(EXERCISE) The word "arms" marks the lines to find; copy every such line from the data below.

(RECORDS SUPPLIED)
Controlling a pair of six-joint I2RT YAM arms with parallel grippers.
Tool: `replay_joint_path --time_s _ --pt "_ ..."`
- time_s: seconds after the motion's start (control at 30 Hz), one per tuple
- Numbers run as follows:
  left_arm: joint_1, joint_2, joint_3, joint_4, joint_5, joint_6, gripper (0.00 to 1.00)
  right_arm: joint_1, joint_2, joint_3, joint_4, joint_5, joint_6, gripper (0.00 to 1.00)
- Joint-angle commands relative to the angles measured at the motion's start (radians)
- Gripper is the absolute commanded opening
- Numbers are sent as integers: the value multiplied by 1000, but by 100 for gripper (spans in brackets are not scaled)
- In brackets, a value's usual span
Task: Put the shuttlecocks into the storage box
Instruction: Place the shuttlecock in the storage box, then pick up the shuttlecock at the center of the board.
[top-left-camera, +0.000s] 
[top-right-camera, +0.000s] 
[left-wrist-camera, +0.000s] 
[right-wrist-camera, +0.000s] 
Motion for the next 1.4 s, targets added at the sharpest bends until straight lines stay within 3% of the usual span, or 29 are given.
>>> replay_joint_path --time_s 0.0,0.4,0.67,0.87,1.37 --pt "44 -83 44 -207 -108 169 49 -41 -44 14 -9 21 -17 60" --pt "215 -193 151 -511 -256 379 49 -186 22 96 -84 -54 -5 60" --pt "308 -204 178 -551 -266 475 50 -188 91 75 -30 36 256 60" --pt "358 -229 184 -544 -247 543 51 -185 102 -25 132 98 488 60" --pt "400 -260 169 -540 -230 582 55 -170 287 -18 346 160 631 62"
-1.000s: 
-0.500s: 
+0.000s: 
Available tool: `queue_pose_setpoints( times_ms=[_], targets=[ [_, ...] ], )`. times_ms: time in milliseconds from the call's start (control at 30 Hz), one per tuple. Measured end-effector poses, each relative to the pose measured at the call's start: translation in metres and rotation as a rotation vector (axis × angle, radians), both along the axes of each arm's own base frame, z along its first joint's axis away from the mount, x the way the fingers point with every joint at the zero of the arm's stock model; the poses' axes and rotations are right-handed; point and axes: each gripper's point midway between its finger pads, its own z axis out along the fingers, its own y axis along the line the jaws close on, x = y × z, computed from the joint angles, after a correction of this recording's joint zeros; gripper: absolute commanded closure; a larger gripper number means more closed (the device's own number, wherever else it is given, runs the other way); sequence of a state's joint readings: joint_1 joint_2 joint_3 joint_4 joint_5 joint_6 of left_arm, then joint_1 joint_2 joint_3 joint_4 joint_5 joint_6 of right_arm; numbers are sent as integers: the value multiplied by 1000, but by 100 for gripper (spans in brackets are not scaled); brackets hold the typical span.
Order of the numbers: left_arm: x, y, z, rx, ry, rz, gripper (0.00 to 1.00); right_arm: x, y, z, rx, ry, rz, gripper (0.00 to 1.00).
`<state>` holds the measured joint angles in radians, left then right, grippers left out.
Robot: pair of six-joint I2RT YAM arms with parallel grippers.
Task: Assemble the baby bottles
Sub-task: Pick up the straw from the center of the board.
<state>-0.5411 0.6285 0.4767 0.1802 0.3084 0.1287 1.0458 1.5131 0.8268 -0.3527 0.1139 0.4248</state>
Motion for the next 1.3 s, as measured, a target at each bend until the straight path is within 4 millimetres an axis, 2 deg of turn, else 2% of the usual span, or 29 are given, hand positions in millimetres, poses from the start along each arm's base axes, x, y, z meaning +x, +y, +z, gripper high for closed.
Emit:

(REPLY)
Controlling a pair of six-joint I2RT YAM arms with parallel grippers.
Robot: pair of six-joint I2RT YAM arms with parallel grippers.

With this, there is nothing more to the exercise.